Railroad Commissioner of Texas
- In office November 21, 1894 – March 28, 1909
- Governor: Jim Hogg Charles A. Culberson Joseph D. Sayers S. W. T. Lanham Thomas Mitchell Campbell
- Preceded by: William P. McLean
- Succeeded by: William D. Williams

Member of the Texas Senate from the 31st district
- In office April 18, 1876 – January 11, 1881
- Preceded by: District Inactive
- Succeeded by: William Henry Burges

Member of the Texas House of Representatives from the 27th district
- In office January 14, 1873 – April 18, 1876
- Preceded by: Anderson J. Dorris
- Succeeded by: George U. Mead Philip Edward Peers

Personal details
- Born: October 6, 1834 Chattooga County, Georgia, U.S.
- Died: March 28, 1909 (aged 74) Austin, Texas, U.S.
- Party: Democratic
- Spouse: Lucinda J. Ellison ​(m. 1859)​
- Children: 10
- Alma mater: Austin College

Military service
- Allegiance: Confederacy
- Branch/service: Confederate States Army
- Years of service: 1862–1865
- Rank: First lieutenant
- Unit: Company B, 26th Texas Cavalry Regiment
- Battles/wars: American Civil War Battle of Galveston; Battle of Mansfield; Battle of Pleasant Hill; Battle of Monett's Ferry; ;

= Leonidas Jefferson Storey =

Lieutenant Governor of Texas from 1881 to 1883

Leonidas Jefferson Storey (October 6, 1834 - March 28, 1909) was an American politician and military officer who served as the 13th lieutenant governor of Texas from 1881 to 1883. A member of the Democratic Party, he served in both houses of the Texas Legislature from 1873 to 1881.

==Biography==
Leonidas Jefferson Storey was born on October 6, 1834, to John Thompson and Lucy (née McLester) Storey in Chattooga County, Georgia, near Summerville. Margaret (née Thompson) and Edward Storey, both of old families of Virginia, were his paternal grandparents.
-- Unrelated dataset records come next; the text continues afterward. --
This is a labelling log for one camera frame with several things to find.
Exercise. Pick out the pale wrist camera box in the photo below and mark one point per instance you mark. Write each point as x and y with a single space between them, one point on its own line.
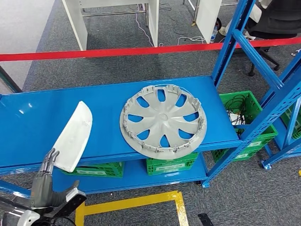
75 198

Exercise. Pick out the red barrier tape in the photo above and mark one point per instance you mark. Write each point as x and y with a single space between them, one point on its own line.
118 51

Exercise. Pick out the blue metal shelf rack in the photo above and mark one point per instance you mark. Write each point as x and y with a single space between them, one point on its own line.
105 106
291 124

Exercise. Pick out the green plastic crate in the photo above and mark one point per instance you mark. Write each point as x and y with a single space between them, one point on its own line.
101 170
171 166
297 128

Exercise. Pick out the white desk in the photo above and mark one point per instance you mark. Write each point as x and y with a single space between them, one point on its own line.
75 21

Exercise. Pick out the grey wheel hubcap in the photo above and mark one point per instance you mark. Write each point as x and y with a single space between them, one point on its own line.
164 120

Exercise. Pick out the white desk side panel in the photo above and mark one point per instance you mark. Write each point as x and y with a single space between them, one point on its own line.
207 18

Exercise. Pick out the white curved plastic part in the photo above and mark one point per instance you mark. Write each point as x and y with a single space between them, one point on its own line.
72 137

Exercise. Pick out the dark metal post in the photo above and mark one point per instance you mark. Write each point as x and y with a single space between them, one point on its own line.
9 81

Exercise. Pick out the clear plastic bottle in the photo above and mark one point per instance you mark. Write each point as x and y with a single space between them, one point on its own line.
213 34

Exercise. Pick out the black office chair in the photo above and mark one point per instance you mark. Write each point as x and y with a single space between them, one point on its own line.
274 21

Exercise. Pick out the small white box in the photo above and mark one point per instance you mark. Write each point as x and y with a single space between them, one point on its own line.
236 119

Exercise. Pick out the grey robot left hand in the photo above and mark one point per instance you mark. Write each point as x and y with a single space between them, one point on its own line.
42 190

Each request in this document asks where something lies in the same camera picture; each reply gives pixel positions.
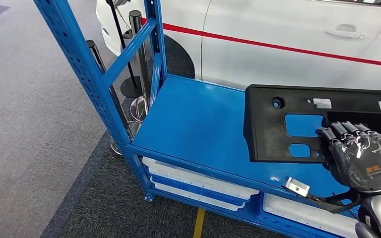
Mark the chrome stanchion post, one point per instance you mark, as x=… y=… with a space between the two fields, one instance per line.
x=95 y=56
x=139 y=49

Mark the black plastic panel part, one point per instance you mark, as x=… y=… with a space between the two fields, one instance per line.
x=266 y=131

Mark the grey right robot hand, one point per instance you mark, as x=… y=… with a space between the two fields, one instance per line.
x=361 y=164

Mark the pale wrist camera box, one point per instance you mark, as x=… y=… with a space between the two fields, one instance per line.
x=296 y=186

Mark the thin black pole stand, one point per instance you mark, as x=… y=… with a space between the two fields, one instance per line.
x=131 y=87

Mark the blue metal shelf rack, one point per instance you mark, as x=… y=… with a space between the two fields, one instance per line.
x=203 y=131

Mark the yellow floor tape square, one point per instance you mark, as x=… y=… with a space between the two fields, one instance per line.
x=198 y=225

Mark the white car red stripe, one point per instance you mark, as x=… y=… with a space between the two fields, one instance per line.
x=276 y=65

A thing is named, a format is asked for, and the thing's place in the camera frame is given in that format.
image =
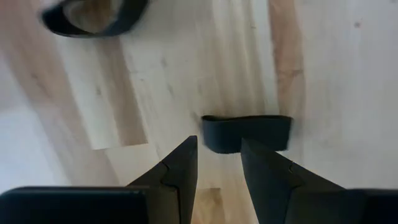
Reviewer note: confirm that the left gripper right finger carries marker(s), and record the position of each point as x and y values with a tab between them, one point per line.
267	180

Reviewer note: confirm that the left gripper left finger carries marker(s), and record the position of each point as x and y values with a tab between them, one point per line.
180	174

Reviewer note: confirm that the black elastic band loop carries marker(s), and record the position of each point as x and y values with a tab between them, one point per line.
224	133
130	23

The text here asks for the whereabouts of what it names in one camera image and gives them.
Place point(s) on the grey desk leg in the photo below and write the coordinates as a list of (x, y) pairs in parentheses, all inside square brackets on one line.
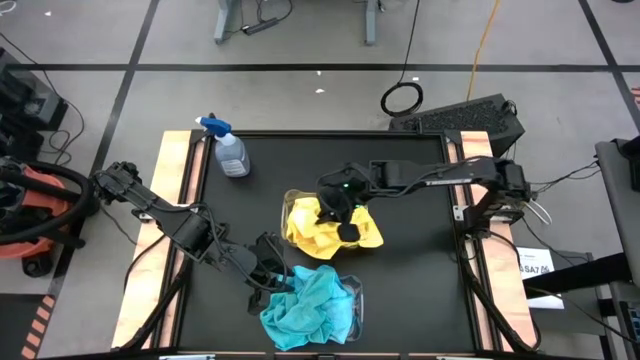
[(370, 20), (225, 20)]

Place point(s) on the black backlit keyboard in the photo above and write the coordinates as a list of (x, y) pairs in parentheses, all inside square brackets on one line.
[(635, 322)]

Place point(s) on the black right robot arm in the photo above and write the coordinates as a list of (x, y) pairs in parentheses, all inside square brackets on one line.
[(440, 175)]

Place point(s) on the white paper sign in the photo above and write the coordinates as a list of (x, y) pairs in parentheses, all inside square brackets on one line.
[(537, 270)]

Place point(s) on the black electronics box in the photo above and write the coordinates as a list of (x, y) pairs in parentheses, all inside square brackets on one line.
[(30, 107), (20, 145)]

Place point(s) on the orange vacuum cleaner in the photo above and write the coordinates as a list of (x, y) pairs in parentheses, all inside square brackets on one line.
[(35, 200)]

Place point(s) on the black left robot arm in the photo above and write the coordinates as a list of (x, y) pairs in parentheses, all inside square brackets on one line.
[(175, 225)]

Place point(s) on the light blue microfiber towel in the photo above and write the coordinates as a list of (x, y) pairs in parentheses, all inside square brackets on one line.
[(325, 290)]

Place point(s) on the spray bottle blue trigger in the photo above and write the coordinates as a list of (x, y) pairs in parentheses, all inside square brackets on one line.
[(232, 157)]

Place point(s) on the black case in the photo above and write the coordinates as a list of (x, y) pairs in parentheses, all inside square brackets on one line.
[(632, 165)]

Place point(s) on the teal microfiber towel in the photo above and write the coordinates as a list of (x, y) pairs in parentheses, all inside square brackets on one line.
[(285, 325)]

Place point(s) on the grey metal cart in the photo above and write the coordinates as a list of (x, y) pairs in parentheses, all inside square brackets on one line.
[(620, 215)]

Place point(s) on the black computer tower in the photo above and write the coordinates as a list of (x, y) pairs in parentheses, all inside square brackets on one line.
[(460, 120)]

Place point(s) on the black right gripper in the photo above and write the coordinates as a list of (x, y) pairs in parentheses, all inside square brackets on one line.
[(345, 192)]

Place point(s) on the black power strip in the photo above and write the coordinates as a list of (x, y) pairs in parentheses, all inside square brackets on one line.
[(260, 26)]

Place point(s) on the black metal beam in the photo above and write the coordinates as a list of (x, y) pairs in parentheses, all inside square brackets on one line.
[(600, 270)]

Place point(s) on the clear plastic basket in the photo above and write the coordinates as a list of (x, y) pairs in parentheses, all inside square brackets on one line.
[(300, 192), (359, 300)]

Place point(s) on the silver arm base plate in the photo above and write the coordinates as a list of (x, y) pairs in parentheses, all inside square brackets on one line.
[(146, 218), (461, 212)]

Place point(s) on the black table mat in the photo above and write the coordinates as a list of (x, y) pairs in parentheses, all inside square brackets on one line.
[(410, 280)]

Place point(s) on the black orange striped floor mat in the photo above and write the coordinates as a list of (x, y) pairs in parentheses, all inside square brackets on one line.
[(12, 325)]

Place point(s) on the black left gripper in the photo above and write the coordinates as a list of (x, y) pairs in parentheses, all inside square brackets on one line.
[(265, 262)]

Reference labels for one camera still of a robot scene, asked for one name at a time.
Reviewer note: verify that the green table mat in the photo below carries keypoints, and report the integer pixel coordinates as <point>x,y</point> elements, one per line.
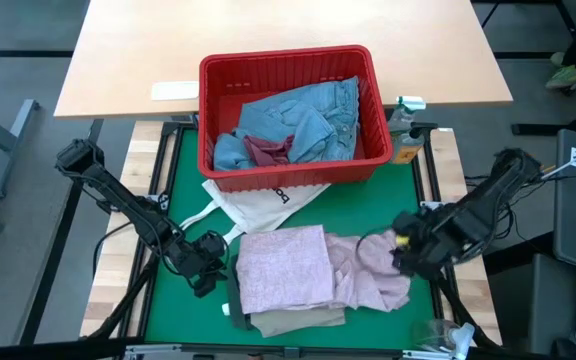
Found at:
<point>368,205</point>

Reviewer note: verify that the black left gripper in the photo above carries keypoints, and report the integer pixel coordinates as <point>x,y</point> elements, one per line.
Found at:
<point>193,267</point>

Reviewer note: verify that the clear bottle orange label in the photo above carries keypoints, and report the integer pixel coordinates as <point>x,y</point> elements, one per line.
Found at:
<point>406,150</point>

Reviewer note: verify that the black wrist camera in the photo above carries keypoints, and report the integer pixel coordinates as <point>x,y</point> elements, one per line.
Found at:
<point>211,246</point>
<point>404,232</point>

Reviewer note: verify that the green label spray bottle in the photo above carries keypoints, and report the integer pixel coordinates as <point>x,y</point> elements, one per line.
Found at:
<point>404,117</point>

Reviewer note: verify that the blue denim garment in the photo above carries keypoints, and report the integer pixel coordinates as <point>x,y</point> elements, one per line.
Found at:
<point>313,120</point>

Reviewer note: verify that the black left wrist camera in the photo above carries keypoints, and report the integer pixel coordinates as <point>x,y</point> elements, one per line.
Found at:
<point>211,246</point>

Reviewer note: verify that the light wooden desk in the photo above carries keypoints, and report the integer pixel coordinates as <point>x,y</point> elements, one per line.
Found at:
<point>143,50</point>

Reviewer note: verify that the black desk foot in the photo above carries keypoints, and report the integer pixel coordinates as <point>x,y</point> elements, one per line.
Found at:
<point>538,129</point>

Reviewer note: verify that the red plastic laundry basket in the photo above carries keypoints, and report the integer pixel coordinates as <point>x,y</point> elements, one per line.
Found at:
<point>293,175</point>

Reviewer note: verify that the person's shoe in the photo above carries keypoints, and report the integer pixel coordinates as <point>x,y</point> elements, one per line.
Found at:
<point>558,58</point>
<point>565,77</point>

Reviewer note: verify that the white label strip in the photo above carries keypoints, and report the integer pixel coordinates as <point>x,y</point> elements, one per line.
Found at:
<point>174,91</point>

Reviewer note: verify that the pink garment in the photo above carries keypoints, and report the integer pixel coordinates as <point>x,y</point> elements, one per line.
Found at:
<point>288,270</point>

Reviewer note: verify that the dark green shirt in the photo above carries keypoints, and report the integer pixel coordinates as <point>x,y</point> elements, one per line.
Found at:
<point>235,300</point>

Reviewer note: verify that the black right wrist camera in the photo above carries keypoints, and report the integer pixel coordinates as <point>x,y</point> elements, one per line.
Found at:
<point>404,232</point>

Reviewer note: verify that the grey desk leg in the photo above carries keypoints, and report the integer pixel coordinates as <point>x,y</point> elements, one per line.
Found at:
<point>10,150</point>

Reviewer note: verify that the clear spray bottle white nozzle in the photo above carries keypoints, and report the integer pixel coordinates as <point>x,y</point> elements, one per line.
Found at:
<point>463,334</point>

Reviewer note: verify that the white mounting plate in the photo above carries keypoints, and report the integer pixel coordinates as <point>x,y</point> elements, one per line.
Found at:
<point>160,201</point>
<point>428,205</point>

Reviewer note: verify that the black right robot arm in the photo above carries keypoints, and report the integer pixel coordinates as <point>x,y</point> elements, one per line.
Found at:
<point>498,195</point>

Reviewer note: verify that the beige shirt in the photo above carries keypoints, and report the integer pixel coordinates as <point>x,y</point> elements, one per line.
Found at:
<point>298,322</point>

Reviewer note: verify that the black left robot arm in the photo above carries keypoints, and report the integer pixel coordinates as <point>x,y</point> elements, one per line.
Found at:
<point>128,205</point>

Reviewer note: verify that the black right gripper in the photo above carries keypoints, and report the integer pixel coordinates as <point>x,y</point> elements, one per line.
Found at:
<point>438,245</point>

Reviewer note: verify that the white canvas tote bag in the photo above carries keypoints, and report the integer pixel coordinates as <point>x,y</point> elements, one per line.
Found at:
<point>258,207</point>

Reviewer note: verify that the maroon garment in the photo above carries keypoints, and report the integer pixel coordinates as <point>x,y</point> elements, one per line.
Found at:
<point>268,152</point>

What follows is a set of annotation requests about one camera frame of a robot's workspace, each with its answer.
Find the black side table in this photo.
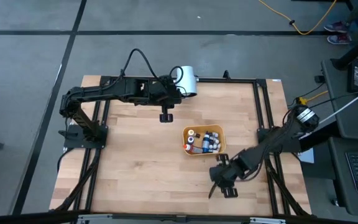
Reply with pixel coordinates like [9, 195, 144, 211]
[321, 58, 358, 138]

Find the person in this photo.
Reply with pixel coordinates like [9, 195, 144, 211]
[323, 2, 358, 46]

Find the black stand pole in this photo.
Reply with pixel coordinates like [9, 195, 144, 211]
[331, 18, 358, 71]

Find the yellow floor cable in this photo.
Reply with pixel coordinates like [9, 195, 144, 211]
[258, 0, 338, 35]

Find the white paper sheet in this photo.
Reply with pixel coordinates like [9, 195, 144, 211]
[300, 147, 315, 164]

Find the white rod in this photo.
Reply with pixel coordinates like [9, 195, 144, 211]
[317, 83, 358, 125]

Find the black rig beam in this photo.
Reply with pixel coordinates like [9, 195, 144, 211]
[0, 210, 358, 224]

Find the yellow power connector cable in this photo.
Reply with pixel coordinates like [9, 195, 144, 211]
[296, 90, 329, 107]

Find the yellow plastic bin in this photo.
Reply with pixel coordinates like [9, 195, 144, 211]
[181, 124, 227, 156]

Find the silver aluminium extrusion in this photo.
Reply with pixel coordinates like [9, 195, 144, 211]
[249, 217, 287, 224]
[76, 213, 113, 224]

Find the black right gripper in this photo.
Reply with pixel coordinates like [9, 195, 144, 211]
[208, 153, 250, 200]

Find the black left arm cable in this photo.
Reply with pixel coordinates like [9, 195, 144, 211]
[119, 48, 185, 96]

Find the black desk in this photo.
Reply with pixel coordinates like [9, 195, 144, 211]
[327, 136, 358, 218]

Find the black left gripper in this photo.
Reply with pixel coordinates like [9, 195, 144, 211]
[149, 76, 183, 123]

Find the white cylinder camera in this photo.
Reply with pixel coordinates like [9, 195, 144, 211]
[175, 65, 198, 97]

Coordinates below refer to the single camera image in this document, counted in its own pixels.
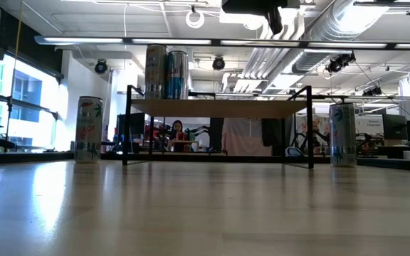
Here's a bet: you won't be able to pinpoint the black mounted camera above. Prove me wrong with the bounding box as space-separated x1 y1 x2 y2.
362 86 383 97
325 52 357 74

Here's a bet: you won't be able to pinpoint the colourful poster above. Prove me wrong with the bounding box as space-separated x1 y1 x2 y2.
295 115 330 154

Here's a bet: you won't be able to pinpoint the large bright window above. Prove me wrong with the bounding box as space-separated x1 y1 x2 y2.
0 53 62 154

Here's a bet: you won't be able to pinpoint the white Celsius Tropical can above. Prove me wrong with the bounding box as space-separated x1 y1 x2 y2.
144 43 169 100

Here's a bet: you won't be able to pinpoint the white pipes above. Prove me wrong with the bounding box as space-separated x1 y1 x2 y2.
221 6 308 94

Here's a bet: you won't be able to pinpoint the black aluminium rig frame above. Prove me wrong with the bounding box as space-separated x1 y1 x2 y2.
0 151 410 174

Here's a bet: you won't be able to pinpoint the pink white cloth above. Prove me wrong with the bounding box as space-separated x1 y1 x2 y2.
221 117 273 156

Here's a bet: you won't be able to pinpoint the white cable coil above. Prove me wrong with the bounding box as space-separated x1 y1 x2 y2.
185 9 206 29

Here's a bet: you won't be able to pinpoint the white Celsius can palm print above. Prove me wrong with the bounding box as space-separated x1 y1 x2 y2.
328 102 358 168
73 95 104 164

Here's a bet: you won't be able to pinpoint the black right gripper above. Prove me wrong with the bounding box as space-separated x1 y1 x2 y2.
221 0 300 36

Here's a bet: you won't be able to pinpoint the yellow hanging strap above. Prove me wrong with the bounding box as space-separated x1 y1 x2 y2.
4 0 24 152

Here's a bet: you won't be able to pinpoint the person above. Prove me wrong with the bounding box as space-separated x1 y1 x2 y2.
167 119 188 153

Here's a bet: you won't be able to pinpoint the black round spotlight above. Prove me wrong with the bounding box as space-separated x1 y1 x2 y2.
93 58 109 75
211 55 226 71

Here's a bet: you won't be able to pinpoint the wooden shelf black metal frame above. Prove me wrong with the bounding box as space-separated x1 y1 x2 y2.
121 82 316 170

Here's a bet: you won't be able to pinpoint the blue silver Red Bull can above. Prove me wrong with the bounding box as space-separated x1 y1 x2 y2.
165 49 189 100

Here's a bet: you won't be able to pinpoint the white sign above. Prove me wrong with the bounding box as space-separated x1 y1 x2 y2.
355 114 384 136

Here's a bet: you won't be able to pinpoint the black hanging cloth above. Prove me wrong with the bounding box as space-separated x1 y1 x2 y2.
210 117 225 152
261 117 286 147

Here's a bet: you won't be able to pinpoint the silver ribbed ventilation duct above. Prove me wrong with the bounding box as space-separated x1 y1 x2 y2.
290 0 393 75

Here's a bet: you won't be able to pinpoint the white blue helmet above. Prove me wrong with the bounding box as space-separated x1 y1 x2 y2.
283 146 304 158

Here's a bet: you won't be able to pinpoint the long LED light bar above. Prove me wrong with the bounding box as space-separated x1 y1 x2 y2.
33 34 410 50

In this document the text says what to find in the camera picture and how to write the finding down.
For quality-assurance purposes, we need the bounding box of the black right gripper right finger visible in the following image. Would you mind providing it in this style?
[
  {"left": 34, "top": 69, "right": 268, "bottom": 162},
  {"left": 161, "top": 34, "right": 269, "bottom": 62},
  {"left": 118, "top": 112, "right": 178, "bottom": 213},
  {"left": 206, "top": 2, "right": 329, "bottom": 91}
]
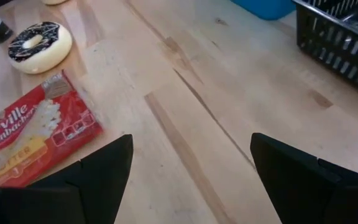
[{"left": 250, "top": 133, "right": 358, "bottom": 224}]

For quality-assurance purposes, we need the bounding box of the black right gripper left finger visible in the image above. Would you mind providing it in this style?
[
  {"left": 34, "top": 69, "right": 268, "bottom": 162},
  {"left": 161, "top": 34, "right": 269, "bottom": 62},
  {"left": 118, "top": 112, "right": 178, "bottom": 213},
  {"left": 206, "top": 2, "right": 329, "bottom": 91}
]
[{"left": 0, "top": 134, "right": 134, "bottom": 224}]

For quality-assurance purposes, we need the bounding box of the red popcorn packet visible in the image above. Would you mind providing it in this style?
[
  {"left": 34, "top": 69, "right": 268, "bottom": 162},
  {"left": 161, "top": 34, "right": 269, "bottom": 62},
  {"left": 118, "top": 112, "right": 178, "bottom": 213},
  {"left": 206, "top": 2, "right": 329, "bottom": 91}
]
[{"left": 0, "top": 70, "right": 104, "bottom": 188}]

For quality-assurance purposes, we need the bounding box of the chocolate frosted toy donut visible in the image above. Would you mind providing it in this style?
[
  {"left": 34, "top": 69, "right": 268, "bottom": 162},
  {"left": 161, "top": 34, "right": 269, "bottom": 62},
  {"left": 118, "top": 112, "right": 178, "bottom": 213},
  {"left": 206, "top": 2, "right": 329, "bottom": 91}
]
[{"left": 7, "top": 21, "right": 73, "bottom": 75}]

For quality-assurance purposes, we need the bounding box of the pink frosted toy donut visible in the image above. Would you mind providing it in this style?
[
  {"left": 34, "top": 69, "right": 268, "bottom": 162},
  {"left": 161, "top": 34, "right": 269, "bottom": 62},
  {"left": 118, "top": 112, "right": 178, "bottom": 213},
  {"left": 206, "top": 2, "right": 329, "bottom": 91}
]
[{"left": 40, "top": 0, "right": 70, "bottom": 6}]

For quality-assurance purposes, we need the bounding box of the black slotted plastic basket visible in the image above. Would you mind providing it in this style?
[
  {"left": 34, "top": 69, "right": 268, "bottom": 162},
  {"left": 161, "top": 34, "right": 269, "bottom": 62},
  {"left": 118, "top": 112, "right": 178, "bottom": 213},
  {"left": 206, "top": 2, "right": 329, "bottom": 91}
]
[{"left": 292, "top": 0, "right": 358, "bottom": 100}]

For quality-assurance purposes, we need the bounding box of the blue plastic bin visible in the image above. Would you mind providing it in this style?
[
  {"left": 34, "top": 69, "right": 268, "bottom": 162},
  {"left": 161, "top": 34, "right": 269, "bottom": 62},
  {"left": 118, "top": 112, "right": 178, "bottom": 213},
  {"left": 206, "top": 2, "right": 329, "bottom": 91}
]
[{"left": 230, "top": 0, "right": 297, "bottom": 21}]
His mother's parents, John and Araminta McLester, were of North Carolina. John T. and Edward Storey both fought in the War of 1812–1815, serving in the same regiment when the former was seventeen years of age. His father later moved from North Carolina to Jackson County, Georgia, in 1818, later participating in the removal of the Cherokee from Georgia in 1833. John Thompson Storey served many years in the Georgia Legislature and was a member of the Whig party. In 1845, the family moved to Gonzales, Texas, and two years later, to Lockhart.

Leonidas Jefferson Storey attended Austin College under Rev. Daniel Baker for one term, which he passed. He returned home due to sickness, and later began to read law in Lockhart in 1858, under Rogan and Whitis. He married Lucinda J. Ellison a year later and they would go on to have ten children together.

Before the Civil War, Storey earnestly opposed and canvassed against secession. After secession he fought in the 26th Texas Cavalry Regiment. He rose from the rank of second lieutenant to first lieutenant of B Company.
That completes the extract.